Untitled (4.5.86) is an important painting on paper from a series of six, created on six consecutive days, from 1 May through 6 May 1986. In terms of scale and execution, these works are the most ambitious works on paper in Richter's ouevre, possessing an energy and impasto that the artist generally reserves for his major canvases.
Untitled (4.5.86) combines Gerhard Richter's use of tools, such as a large spatula with vivid hand-painted brushstrokes and expressive pencil lines, setting up a formal dialogue between mechanical processes and the artist's hand. In contrast to Richter's photo-based pictures, which essentially conceal the artist's touch, Untitled (4.5.86) shows the artist's relationship to Asbtract Expressionism and his willingness to indulge in sensuous painterly gesture.

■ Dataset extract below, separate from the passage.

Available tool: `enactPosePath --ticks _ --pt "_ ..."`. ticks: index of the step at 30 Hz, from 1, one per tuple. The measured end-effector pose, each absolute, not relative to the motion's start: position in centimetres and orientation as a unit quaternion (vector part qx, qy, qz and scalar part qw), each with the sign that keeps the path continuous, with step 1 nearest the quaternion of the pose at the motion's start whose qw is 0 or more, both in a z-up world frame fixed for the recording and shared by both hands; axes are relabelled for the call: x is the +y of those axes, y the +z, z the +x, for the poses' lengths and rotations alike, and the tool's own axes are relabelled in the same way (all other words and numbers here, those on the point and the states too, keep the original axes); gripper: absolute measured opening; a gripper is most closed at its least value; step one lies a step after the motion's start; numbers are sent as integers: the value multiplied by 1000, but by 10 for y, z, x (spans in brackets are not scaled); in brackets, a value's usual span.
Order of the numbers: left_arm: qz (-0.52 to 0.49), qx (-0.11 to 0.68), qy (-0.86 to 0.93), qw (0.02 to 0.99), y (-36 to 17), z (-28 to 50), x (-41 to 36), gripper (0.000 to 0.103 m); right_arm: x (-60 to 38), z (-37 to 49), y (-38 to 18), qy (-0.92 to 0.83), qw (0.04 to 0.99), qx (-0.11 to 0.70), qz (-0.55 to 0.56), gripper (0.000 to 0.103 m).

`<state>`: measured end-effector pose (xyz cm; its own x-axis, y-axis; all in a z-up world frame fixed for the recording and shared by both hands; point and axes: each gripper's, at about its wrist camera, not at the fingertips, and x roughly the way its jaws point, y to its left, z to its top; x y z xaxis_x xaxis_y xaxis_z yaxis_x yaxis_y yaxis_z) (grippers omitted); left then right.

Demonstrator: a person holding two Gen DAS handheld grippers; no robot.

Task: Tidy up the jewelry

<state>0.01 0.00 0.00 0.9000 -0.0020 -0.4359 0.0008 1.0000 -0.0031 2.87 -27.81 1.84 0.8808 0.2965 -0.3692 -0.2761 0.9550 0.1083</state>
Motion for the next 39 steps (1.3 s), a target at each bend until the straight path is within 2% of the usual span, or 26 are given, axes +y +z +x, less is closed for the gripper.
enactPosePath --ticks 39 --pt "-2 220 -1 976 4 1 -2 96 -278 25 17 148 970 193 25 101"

Richter's characteristic technique of building his abstractions by the thick application, as well as partial erasure of paint layers, becomes a metaphor for the artist's evaluation of nature's cycle of creation and destruction. This idea is enhanced through the intensity of Richter's rich color palette, which in Untitled (4.5.86) ranges from more somber shades of purple and brown, luminous citron yellows and neon shades of red. According to Richter, his abstract works are models and metaphors, "pictures that are about a possibility of social coexistence". He states: "Looked at in this way, all that I am trying to do in each picture is to bring together the most disparate and mutually contradictory elements, alive and viable, in the greatest possible freedom" (Gerhard Richter as quoted in B. Buchloh, 1986, Richter; Text, Schriften und Interviews, Frankfurt, 1993).